Efficient Interpolation with Caching

Nov 08, 2021
6 minutes

Interpolation is a common method to perform computationally expensive tasks more cheaply. However, widely available methods generally assume that one will generate a single interpolant designed to be evaluated at many points.

When performing a Bayesian analysis with a stochastic sampler however, one sometimes has to evaluate many interpolants (representing the parameterized model) at the same set of points (the data) with the same knot points.

Evaluating interpolants typically requires two stages:

  1. finding the closest knot of the interpolant to the new point and the distance from that knot.
  2. evaluating the interpolant at that point.

When we have identical knots and evaluation points but different functions being approximated the first of these stages is done many times unnecessarily. This can be made more efficient by caching the locations of the evaluation points leaving just the evaluation of the interpolation coefficients to be done at each iteration.

A further advantage of this, is that it allows trivially parallising the interpolation using cupy.

This package implements this caching for nearest neighbour, linear, and cubic interpolation.

Installation

Currently this is only installable by downloading the source and installing locally.

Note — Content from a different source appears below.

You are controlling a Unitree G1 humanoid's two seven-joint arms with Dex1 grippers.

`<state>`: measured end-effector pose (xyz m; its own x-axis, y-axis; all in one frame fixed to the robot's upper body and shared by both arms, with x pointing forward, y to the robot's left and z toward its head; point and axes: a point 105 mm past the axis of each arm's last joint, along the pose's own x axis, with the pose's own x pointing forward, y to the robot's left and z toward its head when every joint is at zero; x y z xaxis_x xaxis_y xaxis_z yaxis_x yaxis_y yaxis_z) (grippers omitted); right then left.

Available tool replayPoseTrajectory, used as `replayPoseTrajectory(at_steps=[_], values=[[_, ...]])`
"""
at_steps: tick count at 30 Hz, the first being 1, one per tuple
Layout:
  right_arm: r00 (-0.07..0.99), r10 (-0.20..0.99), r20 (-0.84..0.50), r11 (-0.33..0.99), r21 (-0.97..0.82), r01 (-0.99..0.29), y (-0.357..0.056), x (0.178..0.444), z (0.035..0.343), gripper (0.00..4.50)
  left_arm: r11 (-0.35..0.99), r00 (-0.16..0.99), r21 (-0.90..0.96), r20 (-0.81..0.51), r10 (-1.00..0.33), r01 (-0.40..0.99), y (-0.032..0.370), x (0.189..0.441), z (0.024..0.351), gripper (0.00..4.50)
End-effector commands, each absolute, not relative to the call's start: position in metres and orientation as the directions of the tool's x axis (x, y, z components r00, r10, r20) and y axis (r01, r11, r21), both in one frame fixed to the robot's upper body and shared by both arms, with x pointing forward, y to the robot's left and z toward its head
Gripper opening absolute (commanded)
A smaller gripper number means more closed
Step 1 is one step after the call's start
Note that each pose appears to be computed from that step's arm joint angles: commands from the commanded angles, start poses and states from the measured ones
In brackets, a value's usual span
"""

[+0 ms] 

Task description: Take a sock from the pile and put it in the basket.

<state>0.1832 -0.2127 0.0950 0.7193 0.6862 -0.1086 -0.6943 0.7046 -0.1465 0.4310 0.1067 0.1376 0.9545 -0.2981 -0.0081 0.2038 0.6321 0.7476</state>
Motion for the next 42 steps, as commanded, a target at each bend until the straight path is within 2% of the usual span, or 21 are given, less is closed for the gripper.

$ git clone git@github.com:ColmTalbot/cached_interpolation.git
$ cd cached_interpolation
$ pip install .

Demonstration

We can compare the interpolation to the scipy.interpolate.CubicpSpline implementation.

import numpy as np
import matplotlib.pyplot as plt
from scipy.interpolate import CubicSpline

from cached_interpolate import CachingInterpolant

x_nodes = np.linspace(0, 1, 10)
y_nodes = np.random.uniform(-1, 1, 10)
evaluation_points = np.sort(np.random.uniform(0, 1, 10000))

interpolant = CachingInterpolant(x=x_nodes, y=y_nodes, kind="cubic")
sp_interpolant = CubicSpline(x=x_nodes, y=y_nodes, bc_type="natural")

figure, axes = plt.subplots(nrows=2, gridspec_kw={'height_ratios': [3, 1]}, sharex=True)
axes[0].plot(evaluation_points, interpolant(evaluation_points))
axes[0].plot(evaluation_points, sp_interpolant(evaluation_points))
axes[0].scatter(x_nodes, y_nodes, color="k")
axes[1].plot(evaluation_points, interpolant(evaluation_points) - sp_interpolant(evaluation_points))
axes[0].set_ylabel("$y$")
axes[1].set_xlabel("$x$")
axes[1].set_ylabel("$\\Delta y$")
axes[1].set_xlim(0, 1)
plt.tight_layout()
plt.show()
plt.close(figure)

comparison

I note here that we use the “natural” boundary condition. This means that first and second derivatives of the spline vanish at the endpoints. This is different from the default “not-a-knot” boundary condition used in scipy.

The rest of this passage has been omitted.